Following a nearly two-year-long legal battle, the UK courts have ruled that Nirav Modi, 49, who allegedly defrauded Indian state-run Punjab National Bank (PNB) of $2 billion, will be extradited to India.
Earlier today a UK judge ruled that Modi can be extradited to India, dismissing arguments such as his mental health worsening during the pandemic and the conditions of an Indian prison. "I am satisfied that Nirav Modi's extradition to India is in compliance per human rights," District Judge Samuel Goozee said.

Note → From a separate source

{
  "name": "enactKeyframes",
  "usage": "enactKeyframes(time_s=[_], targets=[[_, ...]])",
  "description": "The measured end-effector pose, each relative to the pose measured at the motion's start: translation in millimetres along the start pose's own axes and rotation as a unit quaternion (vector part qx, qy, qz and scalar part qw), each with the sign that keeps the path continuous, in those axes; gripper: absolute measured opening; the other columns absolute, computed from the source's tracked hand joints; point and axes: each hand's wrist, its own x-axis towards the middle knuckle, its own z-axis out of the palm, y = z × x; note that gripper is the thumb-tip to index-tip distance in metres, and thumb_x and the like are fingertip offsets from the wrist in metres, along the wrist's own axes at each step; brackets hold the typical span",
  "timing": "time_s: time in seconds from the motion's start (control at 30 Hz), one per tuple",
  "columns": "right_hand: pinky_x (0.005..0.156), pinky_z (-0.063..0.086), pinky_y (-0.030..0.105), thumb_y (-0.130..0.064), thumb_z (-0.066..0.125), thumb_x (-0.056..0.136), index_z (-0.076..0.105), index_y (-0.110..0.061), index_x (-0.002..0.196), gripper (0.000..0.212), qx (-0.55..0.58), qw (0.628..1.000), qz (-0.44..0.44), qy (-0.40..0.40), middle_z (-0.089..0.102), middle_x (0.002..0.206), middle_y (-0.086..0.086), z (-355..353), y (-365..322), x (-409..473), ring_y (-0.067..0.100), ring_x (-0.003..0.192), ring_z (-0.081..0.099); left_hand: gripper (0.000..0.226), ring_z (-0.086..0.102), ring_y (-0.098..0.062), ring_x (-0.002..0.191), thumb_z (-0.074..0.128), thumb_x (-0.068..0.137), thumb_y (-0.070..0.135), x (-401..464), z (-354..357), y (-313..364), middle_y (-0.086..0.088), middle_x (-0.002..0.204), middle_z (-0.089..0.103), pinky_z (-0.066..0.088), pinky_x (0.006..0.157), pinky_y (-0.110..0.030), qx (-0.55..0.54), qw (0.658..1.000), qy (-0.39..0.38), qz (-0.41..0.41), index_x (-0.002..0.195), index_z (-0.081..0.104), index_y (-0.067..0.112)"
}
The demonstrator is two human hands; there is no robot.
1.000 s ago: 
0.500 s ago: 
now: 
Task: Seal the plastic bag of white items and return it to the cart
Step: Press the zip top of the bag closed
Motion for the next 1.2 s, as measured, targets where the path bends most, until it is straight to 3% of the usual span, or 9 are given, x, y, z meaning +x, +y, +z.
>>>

The Judge is satisfied that there is evidence that could lead to a conviction, but that this was a matter for the Indian courts. Reportedly there are clear links between Nirav Modi and other connivers including bank officials in clearing Letters of Undertaking (LoUs) that facilitated huge unpaid loans. "Mr. Modi personally subsequently wrote to PNB acknowledging the debt and promising to repay. The CBI is investigating that Nirav Modi firms were dummy partners," the judge noted. These companies were shadow companies operated by Nirav Modi, he said. "I do not accept that Nirav Modi was involved in legitimate business. I find no genuine transactions and believe there is a process of dishonesty."
The case will now be sent to UK home secretary Priti Patel, who will take a final call on the extradition. If the extradition is approved, Nirav Modi will have the option to challenge it in the UK high court.